Learning Analytics (LA)
Time: 10-14 August 2020
Duration and credits: 1 week + additional pre/post-assignments, 5 ECTS
Teaching language: English
Level: Master, doctoral
Maximum number of attendees:
Course coordinator: Ilkka Jormanainen, Ilkka.email@example.com
Responsible department: School of Computing
Learning outcomes: This Learning Analytics (LA) Course will provide a framework for the understanding of the field of LA and how data is used in education. The course will address the taxonomy of learning analytics and related terms such as educational data mining and academic analytics. The course will also discuss the theoretical background behind learning analytics and the concepts of big data paradigm shift. The learning analytics main steps and procedures will be discussed in details, including data gathering, analysis and generation of insights. The main ethical and privacy issues will also be discussed.
The first section:
- Information about the course and how things will go.

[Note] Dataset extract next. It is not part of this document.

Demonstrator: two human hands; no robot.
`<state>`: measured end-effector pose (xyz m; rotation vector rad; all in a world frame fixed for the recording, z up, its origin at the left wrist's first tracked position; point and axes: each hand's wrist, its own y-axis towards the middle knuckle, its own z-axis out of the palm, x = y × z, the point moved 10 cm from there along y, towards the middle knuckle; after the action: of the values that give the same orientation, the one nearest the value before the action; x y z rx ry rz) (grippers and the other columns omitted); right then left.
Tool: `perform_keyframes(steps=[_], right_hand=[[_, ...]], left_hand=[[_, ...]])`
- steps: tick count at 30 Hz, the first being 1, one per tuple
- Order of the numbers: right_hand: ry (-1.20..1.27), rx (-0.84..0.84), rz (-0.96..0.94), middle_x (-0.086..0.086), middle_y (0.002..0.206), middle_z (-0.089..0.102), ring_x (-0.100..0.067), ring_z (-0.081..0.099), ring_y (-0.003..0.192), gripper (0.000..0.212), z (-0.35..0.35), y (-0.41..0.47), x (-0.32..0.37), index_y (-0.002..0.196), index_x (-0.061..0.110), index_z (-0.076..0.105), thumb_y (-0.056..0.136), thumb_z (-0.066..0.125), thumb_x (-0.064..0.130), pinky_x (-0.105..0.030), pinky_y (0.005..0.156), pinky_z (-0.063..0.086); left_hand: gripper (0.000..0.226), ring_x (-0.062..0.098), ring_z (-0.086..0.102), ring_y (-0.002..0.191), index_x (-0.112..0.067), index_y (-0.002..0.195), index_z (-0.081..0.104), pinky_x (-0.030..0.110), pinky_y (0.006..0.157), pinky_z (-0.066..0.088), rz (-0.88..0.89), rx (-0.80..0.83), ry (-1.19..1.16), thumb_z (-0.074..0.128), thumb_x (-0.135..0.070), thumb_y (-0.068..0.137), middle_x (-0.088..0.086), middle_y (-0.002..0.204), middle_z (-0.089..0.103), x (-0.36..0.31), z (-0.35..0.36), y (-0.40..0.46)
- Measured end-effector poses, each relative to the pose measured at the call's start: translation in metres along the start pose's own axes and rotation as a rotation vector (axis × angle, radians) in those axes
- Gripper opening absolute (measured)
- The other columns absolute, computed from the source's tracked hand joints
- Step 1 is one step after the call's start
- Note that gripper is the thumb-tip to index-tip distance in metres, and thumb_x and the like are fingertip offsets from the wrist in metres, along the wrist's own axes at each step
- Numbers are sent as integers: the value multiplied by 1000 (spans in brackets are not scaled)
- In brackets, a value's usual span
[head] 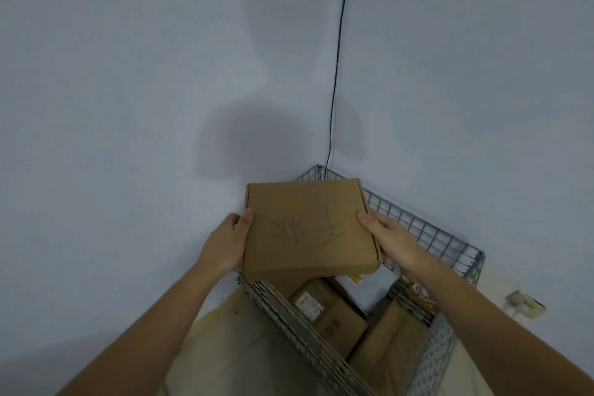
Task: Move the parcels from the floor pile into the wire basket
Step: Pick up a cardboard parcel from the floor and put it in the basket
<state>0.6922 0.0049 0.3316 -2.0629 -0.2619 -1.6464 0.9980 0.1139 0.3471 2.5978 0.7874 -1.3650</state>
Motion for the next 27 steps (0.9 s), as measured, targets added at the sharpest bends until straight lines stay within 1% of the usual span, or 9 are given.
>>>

- Introduction to the learning analytics field.
- What and why is learning analytics
- How is learning analytics different form educational data mining and academic analytics.
- What are the different types and techniques of learning analytics (Brief introduction)
- Dispositional learning analytics
- Multimodal learning analytics
- Social network analytics (SNA)
- Predictive learning analytics
- Discourse Analytics
- Visualization and dashboards
- Does learning analytics make a difference: the evidence.
The second section : Theory and learning analytics
- Is analytics a new paradigm ?
- Why theory matters?
- What are the common theories implemented in learning analytics and how were they operationalized,examples ?
The third section: Two main components of learning analytics will be discussed in details, the process and the details.
The process of learning analytics will be discussed, mainly
- The data capture and refining stage, including a discussion of the sources of data, linking, cleaning and ethics.
- The analysis, prediction and reporting stage: the different analysis methods will be discussed, how analytics results are presented, reported or visualized.
- Action stage
The general framework of learning analytics
1. Stakeholders: The subjects (learners, teachers and administrators)
2. Objectives: the Goal of using analytics and the questions needing an answer.
3. Data: The possible sources of information and the data available.
4. Instruments: Technologies and tools used to collect, store, analysis, report and display.
The fourth section: Ethics and privacy:
This week, general issues about ethics and privacy will be discussed.
- What are the standards that govern the process of privacy protection in learning analytics and how compliance with these standards could be measured?
- What are the negative consequences learning analytics can have on students, instructors and institutions from a privacy perspective?
- How can analytics be translated into action without compromising a learner or institution privacy or reputation.
- Access issues: Who has the right to access learner’s activities, logs or other sources of data?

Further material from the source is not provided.